Carl Zuckmayer: Oh nein, das sind alles US-Amerikaner, genauer gesagt: Komparsen aus Billy Wilders Film ›The Apartment‹, alle die Leute, die auf der Weihnachtsparty und in der Schlußszene mit Fred MacMurray und Shirley MacLaine in dem kleinen chinesischen Restaurant aufgetreten sind. Die kommen schon seit einigen Jahren zu mir. (Seven, Six, Five…)
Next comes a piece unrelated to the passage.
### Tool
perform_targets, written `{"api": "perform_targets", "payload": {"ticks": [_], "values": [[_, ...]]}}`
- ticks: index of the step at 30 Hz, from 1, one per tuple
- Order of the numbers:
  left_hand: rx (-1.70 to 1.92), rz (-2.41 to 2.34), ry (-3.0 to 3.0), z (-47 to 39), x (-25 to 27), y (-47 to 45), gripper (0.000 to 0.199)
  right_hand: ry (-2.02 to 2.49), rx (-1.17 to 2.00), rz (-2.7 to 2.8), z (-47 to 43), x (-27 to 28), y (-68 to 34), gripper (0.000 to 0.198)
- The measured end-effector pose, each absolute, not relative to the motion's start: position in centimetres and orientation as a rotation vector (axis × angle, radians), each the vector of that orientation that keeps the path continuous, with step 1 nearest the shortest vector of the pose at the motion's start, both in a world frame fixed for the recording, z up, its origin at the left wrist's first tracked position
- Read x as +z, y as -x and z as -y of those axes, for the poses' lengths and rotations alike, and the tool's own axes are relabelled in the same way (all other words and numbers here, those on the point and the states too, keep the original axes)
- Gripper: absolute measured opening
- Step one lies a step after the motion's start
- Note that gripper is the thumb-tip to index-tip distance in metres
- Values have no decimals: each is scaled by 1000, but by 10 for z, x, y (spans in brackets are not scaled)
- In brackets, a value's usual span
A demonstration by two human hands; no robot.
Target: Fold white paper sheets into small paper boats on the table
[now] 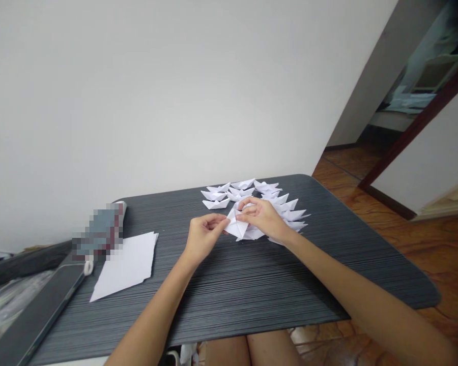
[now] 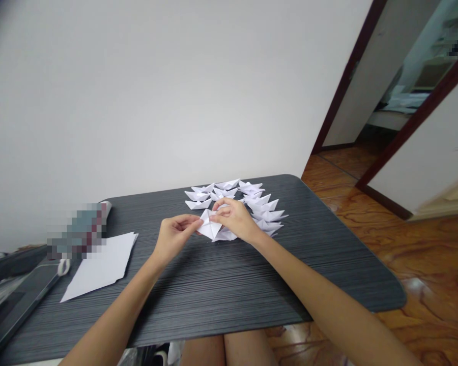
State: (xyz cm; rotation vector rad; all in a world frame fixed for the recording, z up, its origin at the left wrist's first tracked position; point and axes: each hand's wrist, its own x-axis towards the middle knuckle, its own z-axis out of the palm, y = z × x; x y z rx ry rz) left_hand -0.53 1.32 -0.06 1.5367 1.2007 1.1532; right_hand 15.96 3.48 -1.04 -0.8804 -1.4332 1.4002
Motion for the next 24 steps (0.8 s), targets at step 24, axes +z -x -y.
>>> {"api": "perform_targets", "payload": {"ticks": [24], "values": [[1008,-950,-1413,-12,12,13,20,756,1742,1479,-33,8,-171,12]]}}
Friedrich Engels: Na sowas, da kreuzen sich ja Film und Realität, wenn man denn das Elysium als Realität anerkennen will. Ich tue es, denn meine Weinbestände, einmal die in meinem wohlassortierten Weinkeller mit gleichmäßiger Temperatur und Raum für fast 100 Dutzend in 8 gemauerten Abteilungen, und die bei meinem Weinhändler Twigg & Brett eingelagerten Bestände. Beide mußte ich nach meinem Ableben zurücklassen, konnte sie aber dank meiner alten Handelsverbindungen hierher transferieren lassen: Unter anderem 77 Dutzend Flaschen Claret, 48 Dutzend Flaschen Portwein und 13 Dutzend Flaschen Champagner. Zu meinem siebzigsten Geburtstag hielten wir durch bis halb vier Uhr morgens und tranken außer Claret 16 Flaschen Champagner, am Morgen hatten wir 12 Dutzend Austern verzehrt. (Four, Three, Two…) Und hier ist eine von diesen Flaschen Champagner! (Engels zieht unter dem Tisch aus einem Kühlbehälter eine leicht eingestaubte Flasche Champagner hervor und nestelt geschickt am Verschluß… One… ›Happy New Year!‹ schallt es im Weinrestaurant, alles fällt sich in die Arme, Gläser klingen und auch Engels hat inzwischen seine Flasche ploppen lassen und gießt in zwei bereitgestellte Champagnergläser den edlen Saft und reicht Carl Zuckmayer eines). Auf ein gesundes neues Jahr, lieber Carl! Auf daß uns auch 2024 der Wein und der Champagner nicht ausgehen sollen! (Aus dem Hintergrund hört man ›Auld Lang Syne‹ … We’ll drink a cup of kindness yet / For the sake of auld lang syne.)